Sally looked at her watch and studied Steph's face again. ‘No,' she said, ‘no, I've decided. I can always tell, I'm good at reading people. And if you're going to do the job I'll have to leave him anyway, won't I? I can tell I can trust you, Steph. I can feel it. And it's very, very good of you to offer.'

Steph smiled up at Sally. ‘He's a lovely baby,' she breathed. ‘Now are you sure? Because I mean I could come with you, in the car.'

But the whole idea was suddenly cumbersome and silly. Sally shook her head. ‘No—decision's made. As long as you're sure . . .'

‘Go on, you go. We'll be fine. I'll give him his bottle.'

For the first time Sally gave a genuine smile. ‘Really? Oh God, you wouldn't, would you? It's all made up, just needs microwaving. I'll be back in about an hour and a half,' she said, with sudden energy, ‘if that's not too late for you? I mean, you
are
taking the job? I didn't expect . . . oh,
brilliant
!'

‘You go,' Steph said serenely. ‘And you and I, young man, we're going to get on just fine, aren't we, while Mummy's at her meeting?'

‘He'll fight it. He hates the bottle, I'm warning you, you have to insist. It's in the fridge. Twelve seconds on six,' Sally said, on her way through the door. ‘And you mustn't . . . do you know how a . . .'

‘And leave it for about another minute and give it a good shake, and test it on the back of my hand. I know,' Steph said, more to Charlie than to Sally. ‘Don't I, Charlie? I know.'

When the front door had closed behind Sally, Steph waited for a moment with the feeding bottle in her hand, then unscrewed the top and tipped the plastic-smelling formula milk down the sink. In the sitting room she removed a cat basket with a pair of sunglasses in it and a tilting stack of magazines from the sofa. Then she settled back with her feet up and placed Charlie on her stomach. Opening up her shirt, she lay back and gazed up at the cracked ceiling. Tears ran down her face as he gorged. She could feel the fingertips of his greedy little hand closing and unclosing over the skin of her breast, while his gums pulled milk from her bursting nipple almost faster than he could swallow it.

 

Michael listened to make sure that the house was quiet. Then he pulled a tartan rug from one of the library sofas, brought it into the utility room and spread it out on the floor. He thought that he would be safe from interruption here, even if Jean should wake up.
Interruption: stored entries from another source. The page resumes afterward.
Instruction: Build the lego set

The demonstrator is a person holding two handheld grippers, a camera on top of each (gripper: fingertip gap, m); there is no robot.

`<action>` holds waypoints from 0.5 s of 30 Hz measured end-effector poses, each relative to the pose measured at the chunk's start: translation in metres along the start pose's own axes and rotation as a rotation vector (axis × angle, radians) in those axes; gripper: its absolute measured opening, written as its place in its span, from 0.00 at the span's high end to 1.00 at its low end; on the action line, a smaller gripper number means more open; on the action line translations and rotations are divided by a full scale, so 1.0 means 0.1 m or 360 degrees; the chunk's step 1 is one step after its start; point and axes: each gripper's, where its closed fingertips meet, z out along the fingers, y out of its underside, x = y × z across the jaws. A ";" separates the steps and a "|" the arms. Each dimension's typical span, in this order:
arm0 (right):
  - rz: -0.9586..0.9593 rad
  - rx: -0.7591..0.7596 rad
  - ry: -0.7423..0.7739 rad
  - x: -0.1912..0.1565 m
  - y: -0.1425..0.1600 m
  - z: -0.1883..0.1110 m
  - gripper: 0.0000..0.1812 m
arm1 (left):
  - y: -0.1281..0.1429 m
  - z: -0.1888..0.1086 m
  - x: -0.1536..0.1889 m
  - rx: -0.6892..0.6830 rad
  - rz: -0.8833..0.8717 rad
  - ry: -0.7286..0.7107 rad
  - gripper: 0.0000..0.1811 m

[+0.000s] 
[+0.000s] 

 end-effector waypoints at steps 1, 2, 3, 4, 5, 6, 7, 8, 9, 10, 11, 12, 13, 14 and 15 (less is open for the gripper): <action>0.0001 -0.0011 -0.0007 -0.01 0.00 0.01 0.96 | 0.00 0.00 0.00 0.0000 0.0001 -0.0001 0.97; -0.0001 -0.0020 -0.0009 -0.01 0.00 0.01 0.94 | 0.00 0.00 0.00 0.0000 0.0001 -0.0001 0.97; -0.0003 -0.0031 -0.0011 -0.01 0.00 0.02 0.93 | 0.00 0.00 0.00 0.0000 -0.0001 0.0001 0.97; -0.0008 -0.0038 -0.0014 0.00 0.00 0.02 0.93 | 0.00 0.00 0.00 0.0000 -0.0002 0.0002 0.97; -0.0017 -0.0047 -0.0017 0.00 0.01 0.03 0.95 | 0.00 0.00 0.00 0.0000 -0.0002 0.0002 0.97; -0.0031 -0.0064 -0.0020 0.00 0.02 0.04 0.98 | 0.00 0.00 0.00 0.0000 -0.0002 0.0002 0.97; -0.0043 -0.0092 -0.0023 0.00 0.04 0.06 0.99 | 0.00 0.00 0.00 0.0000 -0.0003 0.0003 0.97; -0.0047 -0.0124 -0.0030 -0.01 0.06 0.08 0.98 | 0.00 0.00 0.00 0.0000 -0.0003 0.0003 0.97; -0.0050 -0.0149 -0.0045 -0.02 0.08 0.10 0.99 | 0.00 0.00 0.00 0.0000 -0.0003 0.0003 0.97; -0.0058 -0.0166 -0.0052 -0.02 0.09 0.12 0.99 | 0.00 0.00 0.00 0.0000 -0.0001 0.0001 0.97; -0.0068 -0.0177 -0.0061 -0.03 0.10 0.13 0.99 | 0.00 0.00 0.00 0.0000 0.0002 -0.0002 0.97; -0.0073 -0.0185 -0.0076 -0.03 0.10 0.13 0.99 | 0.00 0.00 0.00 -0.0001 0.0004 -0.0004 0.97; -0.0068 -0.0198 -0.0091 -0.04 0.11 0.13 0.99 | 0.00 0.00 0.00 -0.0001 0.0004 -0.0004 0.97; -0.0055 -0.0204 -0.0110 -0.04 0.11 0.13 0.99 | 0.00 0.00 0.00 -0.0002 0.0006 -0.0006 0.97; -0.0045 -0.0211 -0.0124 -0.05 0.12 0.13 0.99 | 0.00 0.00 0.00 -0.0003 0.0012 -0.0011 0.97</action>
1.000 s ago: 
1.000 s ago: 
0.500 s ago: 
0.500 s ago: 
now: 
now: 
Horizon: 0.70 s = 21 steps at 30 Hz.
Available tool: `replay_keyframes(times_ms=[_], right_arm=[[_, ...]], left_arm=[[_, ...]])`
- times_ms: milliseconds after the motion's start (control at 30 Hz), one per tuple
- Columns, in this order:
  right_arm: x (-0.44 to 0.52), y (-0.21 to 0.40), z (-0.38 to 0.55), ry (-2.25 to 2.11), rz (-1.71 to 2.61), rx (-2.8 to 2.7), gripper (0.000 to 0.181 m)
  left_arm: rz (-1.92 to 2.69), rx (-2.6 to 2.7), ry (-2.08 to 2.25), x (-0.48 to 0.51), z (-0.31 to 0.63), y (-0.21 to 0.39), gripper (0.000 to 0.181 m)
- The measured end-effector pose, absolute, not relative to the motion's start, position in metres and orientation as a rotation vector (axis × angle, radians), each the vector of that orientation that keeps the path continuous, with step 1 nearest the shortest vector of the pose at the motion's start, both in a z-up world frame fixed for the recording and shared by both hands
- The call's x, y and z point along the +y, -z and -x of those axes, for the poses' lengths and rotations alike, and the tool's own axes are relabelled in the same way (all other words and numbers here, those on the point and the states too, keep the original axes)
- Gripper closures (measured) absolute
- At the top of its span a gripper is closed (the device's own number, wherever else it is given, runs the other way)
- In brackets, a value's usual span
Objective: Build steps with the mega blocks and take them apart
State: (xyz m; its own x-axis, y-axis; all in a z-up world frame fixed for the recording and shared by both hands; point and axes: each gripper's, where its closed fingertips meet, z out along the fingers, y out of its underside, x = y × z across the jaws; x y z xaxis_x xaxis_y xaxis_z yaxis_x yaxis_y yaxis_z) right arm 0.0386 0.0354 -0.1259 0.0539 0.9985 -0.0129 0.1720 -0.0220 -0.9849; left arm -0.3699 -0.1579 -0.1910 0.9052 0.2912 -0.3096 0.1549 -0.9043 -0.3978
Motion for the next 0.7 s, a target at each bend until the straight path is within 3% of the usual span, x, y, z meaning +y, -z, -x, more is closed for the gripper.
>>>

They had not had lunch until after half-past three. Neither of them had commented on Steph's absence. They had chosen to assume that she must be resting and therefore did not remark on it—in this way they disallowed the possibility that there might be any significance in her failure to appear. Because as long as a thing remained unsaid, it could be deemed to be not happening. It would remain untrue, for as long as they did not draw attention to it, that dozens of little hairline cracks in their arrangements were about to open into fissures. They were afraid to refer even to how late it was to be eating lunch, lest it make them take a mere irregularity in mealtimes seriously. Since Miranda's death everyone had been rising late and, in between daytime naps and lie-downs, scratching effortfully at things, in search of some sort of purpose in anything. To mention a lapse in the punctuality of lunch might be to suggest that they were failing to find it, or even that they might be falling apart. What did it matter, anyway, what time they had lunch? It was only
time
after all, told by a clock somewhere, and these days, except to notice that there seemed to be too much of it, they were hardly aware of it. Time did not seem to have any need of them nor they for it. Lunch itself, a sparse soup that had been getting weirder as well as sparser by the day, had not been worth waiting for anyway. This was its fourth manifestation, and since flavour had quite deserted the original stock, which had been made with the last cube, today Jean had added a shake of angostura bitters and a small tin of macaroni. Defeated by the effort of pretending it was edible, she had left hers unfinished and agreed to lie down for the rest of the afternoon.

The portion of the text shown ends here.